The Latarjet procedure is currently used to address the recurrence of anterior glenohumeral instability in cases of failed previous stabilization as well as in patients with an Instability Severity Index Score over 6 points or >20% glenoid bone loss.1 With improvements in arthroscopic techniques, the fully arthroscopic Latarjet procedure was described by Lafosse et al. in 20072 using 2 screws to fix the coracoid process to the anterior glenoid. A recent systematic review and meta-analysis demonstrated that arthroscopic Latarjet is a reliable and satisfactory procedure for patients, with limited pain and a fast recovery in the first postoperative week3; concerns remain because the procedure is still technically demanding for surgeons.

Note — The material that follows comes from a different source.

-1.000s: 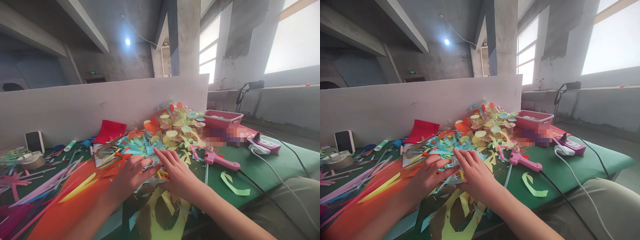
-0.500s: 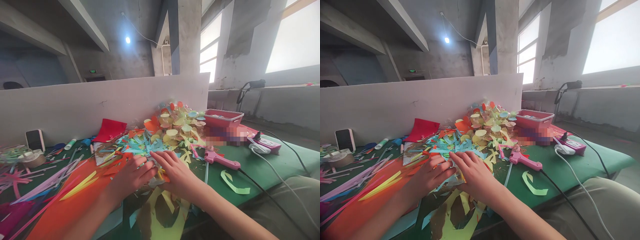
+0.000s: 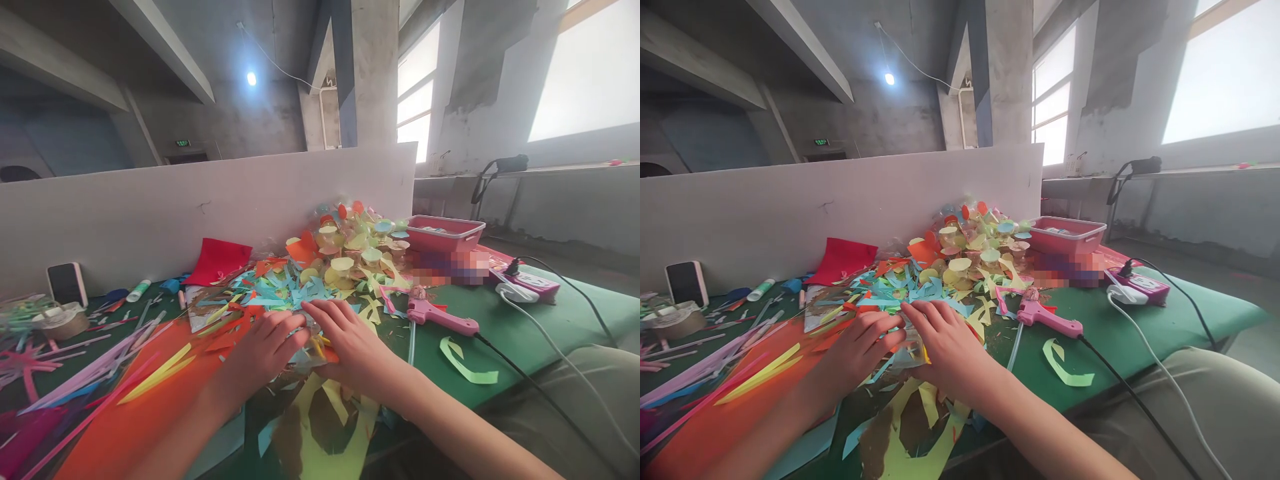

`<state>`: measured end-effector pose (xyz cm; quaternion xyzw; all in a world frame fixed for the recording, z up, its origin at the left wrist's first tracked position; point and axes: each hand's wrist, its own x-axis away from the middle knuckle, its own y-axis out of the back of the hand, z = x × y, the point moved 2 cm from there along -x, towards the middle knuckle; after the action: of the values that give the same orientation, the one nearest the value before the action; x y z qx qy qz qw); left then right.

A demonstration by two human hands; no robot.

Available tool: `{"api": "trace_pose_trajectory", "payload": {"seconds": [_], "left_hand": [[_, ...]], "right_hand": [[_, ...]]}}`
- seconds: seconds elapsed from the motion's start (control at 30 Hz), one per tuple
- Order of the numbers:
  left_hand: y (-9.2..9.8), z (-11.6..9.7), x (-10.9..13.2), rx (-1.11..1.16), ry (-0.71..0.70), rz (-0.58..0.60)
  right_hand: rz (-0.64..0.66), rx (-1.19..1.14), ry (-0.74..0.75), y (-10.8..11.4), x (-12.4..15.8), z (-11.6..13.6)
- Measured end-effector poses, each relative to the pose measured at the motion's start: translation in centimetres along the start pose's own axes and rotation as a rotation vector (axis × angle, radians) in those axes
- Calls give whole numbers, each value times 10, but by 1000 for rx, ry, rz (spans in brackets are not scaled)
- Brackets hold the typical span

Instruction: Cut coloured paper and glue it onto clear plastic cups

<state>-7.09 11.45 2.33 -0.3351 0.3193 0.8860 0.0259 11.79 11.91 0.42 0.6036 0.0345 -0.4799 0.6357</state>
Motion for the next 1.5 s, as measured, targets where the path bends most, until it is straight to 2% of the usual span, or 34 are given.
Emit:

There are several potential drawbacks regarding the use of screws to fix the coracoid process that have been clearly described by Boileau et al.4 The most common complications include screw pullout, loosening, bending, and breakage. In addition, fracture of the coracoid process during screwing as well as nonunion, resorption, and graft avulsion can occur. Positioning of the screws parallel to the glenoid surface is challenging because of the obliquity of the scapula on the thorax. The excessive obliquity of the screws may cause impingement with the humeral head. Moreover, the protrusion of the screws may result in soft-tissue irritation. The proximity of the brachial plexus to the location of drilling or screwing is a further limitation of the technique and can lead to nerve complications.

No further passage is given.